(Saved entries)
====================

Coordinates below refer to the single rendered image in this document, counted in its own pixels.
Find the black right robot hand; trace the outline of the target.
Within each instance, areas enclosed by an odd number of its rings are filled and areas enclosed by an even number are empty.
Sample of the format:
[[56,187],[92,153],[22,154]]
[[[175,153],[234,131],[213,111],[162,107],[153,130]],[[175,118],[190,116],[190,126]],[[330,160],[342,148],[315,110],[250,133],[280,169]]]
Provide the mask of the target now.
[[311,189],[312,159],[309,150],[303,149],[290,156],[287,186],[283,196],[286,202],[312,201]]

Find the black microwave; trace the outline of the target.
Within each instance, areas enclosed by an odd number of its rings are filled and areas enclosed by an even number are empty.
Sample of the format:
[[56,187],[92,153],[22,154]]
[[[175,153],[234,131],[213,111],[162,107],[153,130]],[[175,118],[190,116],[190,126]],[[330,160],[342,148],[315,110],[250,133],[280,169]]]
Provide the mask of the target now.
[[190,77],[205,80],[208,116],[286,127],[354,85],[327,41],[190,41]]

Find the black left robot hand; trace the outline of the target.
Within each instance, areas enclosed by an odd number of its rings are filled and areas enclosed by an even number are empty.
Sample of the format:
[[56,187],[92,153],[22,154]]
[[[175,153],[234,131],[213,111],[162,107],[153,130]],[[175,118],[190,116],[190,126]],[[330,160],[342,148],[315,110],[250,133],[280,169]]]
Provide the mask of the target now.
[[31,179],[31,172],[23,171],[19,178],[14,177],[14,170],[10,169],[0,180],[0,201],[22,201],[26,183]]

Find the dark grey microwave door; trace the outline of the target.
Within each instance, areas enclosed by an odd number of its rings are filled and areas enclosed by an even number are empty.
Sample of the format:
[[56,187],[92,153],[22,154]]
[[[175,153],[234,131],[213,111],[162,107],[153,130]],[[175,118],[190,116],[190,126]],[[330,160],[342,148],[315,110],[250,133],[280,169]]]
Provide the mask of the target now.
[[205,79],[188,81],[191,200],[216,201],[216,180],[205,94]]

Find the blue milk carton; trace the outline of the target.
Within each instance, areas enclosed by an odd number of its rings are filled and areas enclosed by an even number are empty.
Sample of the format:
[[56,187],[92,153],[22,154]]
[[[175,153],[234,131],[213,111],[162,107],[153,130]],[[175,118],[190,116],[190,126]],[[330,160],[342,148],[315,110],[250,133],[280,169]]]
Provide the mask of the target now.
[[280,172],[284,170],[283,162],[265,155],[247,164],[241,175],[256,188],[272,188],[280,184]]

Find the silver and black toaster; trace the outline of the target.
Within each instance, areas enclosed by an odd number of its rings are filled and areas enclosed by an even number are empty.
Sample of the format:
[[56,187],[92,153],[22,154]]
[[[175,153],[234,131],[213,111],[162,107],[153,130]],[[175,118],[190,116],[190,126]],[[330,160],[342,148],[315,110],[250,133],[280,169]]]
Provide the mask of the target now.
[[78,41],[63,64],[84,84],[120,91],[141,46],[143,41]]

====================

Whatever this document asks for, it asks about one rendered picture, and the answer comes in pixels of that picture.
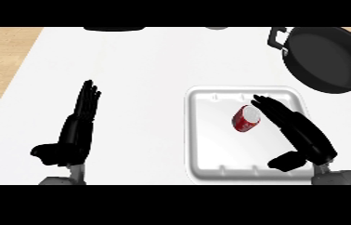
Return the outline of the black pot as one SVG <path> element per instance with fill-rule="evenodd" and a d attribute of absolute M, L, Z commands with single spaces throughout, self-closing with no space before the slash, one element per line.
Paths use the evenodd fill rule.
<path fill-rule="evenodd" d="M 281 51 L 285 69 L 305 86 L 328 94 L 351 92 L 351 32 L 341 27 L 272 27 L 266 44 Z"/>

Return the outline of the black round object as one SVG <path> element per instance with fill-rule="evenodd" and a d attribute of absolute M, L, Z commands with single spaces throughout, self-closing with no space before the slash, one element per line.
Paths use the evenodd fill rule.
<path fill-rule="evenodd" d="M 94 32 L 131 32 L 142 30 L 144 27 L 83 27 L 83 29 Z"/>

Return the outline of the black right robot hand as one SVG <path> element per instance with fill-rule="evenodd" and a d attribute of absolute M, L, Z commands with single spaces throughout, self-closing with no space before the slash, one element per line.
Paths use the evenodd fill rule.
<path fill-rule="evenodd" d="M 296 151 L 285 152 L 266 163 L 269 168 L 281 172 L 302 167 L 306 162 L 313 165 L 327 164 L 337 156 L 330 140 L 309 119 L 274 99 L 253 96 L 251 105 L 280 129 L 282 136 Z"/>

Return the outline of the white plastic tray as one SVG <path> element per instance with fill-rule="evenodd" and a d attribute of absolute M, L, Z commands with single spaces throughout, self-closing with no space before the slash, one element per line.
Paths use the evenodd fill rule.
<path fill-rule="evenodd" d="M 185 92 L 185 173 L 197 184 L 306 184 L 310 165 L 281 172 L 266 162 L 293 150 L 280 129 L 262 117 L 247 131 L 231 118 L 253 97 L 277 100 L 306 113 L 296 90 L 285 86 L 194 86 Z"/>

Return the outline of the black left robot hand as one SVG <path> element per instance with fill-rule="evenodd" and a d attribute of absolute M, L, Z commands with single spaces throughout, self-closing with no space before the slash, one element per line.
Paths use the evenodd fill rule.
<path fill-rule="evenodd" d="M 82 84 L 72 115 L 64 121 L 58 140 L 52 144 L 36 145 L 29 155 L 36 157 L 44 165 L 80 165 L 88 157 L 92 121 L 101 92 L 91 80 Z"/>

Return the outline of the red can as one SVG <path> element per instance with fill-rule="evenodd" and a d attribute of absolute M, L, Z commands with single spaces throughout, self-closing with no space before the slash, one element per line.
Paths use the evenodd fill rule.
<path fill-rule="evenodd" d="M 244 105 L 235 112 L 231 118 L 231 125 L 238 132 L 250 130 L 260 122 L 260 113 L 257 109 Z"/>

====================

Give the number of lines above that contain the word "rendered", with no other text.

2